§ **What you should do**
Every line of the listing below should be written out exactly, minus its images.
____________________
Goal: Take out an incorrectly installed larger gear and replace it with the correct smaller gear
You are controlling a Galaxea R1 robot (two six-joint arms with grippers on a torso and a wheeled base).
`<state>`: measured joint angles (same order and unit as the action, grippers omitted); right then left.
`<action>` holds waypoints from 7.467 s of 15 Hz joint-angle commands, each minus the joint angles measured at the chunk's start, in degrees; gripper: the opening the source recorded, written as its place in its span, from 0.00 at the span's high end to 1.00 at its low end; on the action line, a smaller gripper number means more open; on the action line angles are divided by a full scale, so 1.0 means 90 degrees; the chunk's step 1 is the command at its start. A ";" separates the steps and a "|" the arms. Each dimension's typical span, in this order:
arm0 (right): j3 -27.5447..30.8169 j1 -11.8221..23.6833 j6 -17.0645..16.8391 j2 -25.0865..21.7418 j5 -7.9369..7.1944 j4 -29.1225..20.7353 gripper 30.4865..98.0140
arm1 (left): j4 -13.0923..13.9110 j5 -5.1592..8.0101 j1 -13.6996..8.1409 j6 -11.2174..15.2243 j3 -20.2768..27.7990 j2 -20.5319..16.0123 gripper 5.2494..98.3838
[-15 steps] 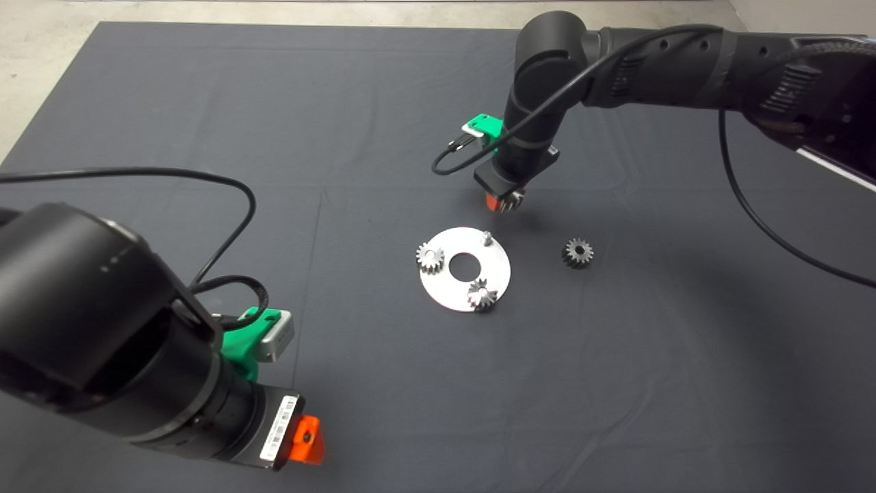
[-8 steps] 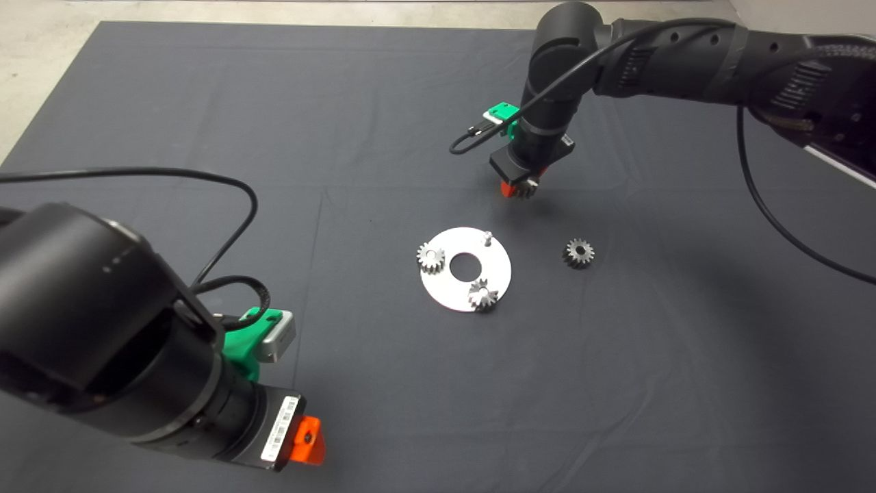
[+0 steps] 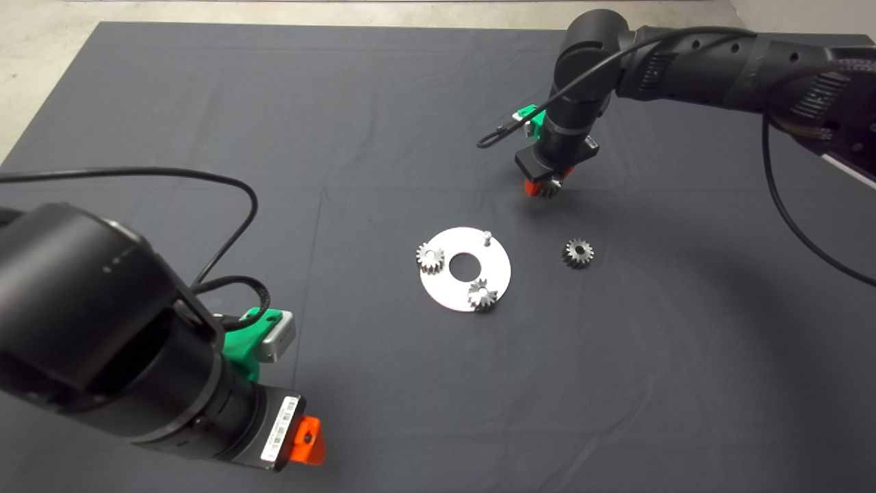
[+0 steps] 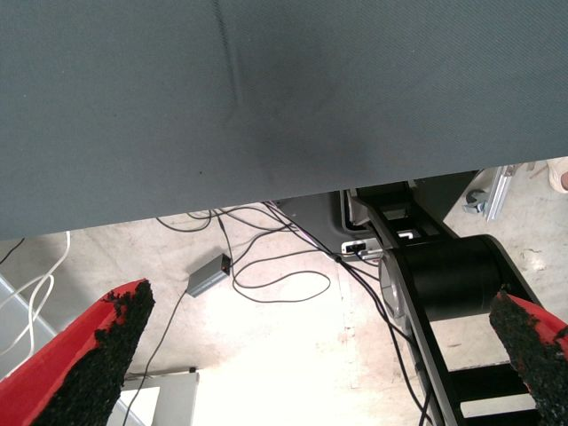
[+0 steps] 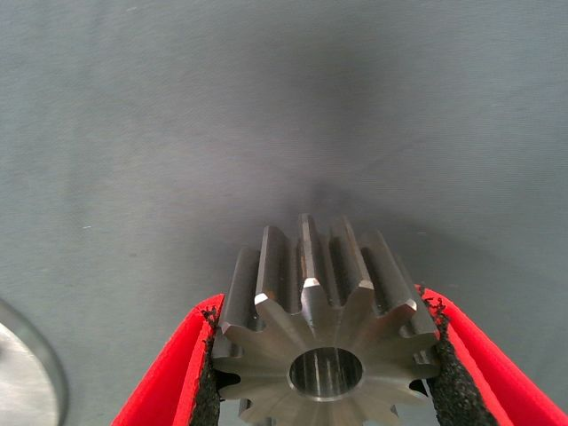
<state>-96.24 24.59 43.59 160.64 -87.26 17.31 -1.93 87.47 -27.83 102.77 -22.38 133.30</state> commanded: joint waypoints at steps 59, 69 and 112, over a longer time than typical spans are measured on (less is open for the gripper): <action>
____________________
§ **Response area**
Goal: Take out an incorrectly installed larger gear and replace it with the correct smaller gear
You are controlling a Galaxea R1 robot (two six-joint arms with grippers on a torso and a wheeled base).
`<state>`: measured joint angles (same order and unit as the action, grippers omitted); right then left.
`<action>` holds waypoints from 7.467 s of 15 Hz joint-angle commands, each minus the joint angles measured at the chunk's start, in degrees; gripper: the opening the source recorded, written as its place in its span, from 0.00 at the span's high end to 1.00 at its low end; on the action line, a smaller gripper number means more open; on the action line angles are divided by a full scale, so 1.0 means 90 degrees; the chunk's step 1 is the command at its start. A ";" separates the steps and a "|" the arms. Each dimension's typical span, in this order:
arm0 (right): j3 -27.5447..30.8169 j1 -11.8221..23.6833 j6 -17.0645..16.8391 j2 -25.0865..21.7418 j5 -7.9369..7.1944 j4 -29.1225..20.7353 gripper 30.4865..98.0140
arm1 (left): j4 -13.0923..13.9110 j5 -5.1592..8.0101 j1 -13.6996..8.1409 j6 -11.2174..15.2243 j3 -20.2768..27.7990 j2 -20.5319..16.0123 gripper 5.2494..98.3838
[-15 steps] 
[-8 steps] 
[+0 steps] 
[+0 steps] 
[+0 steps] 
<state>-96.24 24.59 43.59 160.64 -87.26 17.31 -1.93 87.47 -27.83 102.77 -22.38 133.30</state> commanded: joint waypoints at steps 59, 69 and 112, over a longer time than typical spans are measured on (less is open for the gripper): <action>

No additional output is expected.